*WHAT THE EXERCISE ASKS*
Whenever a line below mentions the word "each", that line should be copied.

************

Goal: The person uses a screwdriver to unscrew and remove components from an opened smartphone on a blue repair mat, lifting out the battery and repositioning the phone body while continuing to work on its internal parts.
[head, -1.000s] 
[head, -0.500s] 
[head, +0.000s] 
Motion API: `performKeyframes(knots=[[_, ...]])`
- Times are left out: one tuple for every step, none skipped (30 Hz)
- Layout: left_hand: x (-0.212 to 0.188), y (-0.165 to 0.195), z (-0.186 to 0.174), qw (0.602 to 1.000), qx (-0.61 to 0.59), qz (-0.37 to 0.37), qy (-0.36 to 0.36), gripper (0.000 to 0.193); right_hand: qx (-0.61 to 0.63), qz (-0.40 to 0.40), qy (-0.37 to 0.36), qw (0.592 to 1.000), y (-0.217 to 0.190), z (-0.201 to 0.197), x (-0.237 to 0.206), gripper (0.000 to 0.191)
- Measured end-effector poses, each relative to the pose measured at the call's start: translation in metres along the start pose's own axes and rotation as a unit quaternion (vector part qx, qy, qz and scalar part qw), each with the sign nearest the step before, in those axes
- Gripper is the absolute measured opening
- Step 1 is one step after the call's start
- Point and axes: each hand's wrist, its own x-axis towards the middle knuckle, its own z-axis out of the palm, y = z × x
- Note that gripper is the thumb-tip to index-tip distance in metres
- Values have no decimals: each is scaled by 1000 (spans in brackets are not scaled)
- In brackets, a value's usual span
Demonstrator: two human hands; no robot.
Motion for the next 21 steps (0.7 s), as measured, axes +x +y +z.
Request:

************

*RESULT FOR THIS EXERCISE*
- Measured end-effector poses, each relative to the pose measured at the call's start: translation in metres along the start pose's own axes and rotation as a unit quaternion (vector part qx, qy, qz and scalar part qw), each with the sign nearest the step before, in those axes
- Point and axes: each hand's wrist, its own x-axis towards the middle knuckle, its own z-axis out of the palm, y = z × x
- Values have no decimals: each is scaled by 1000 (spans in brackets are not scaled)

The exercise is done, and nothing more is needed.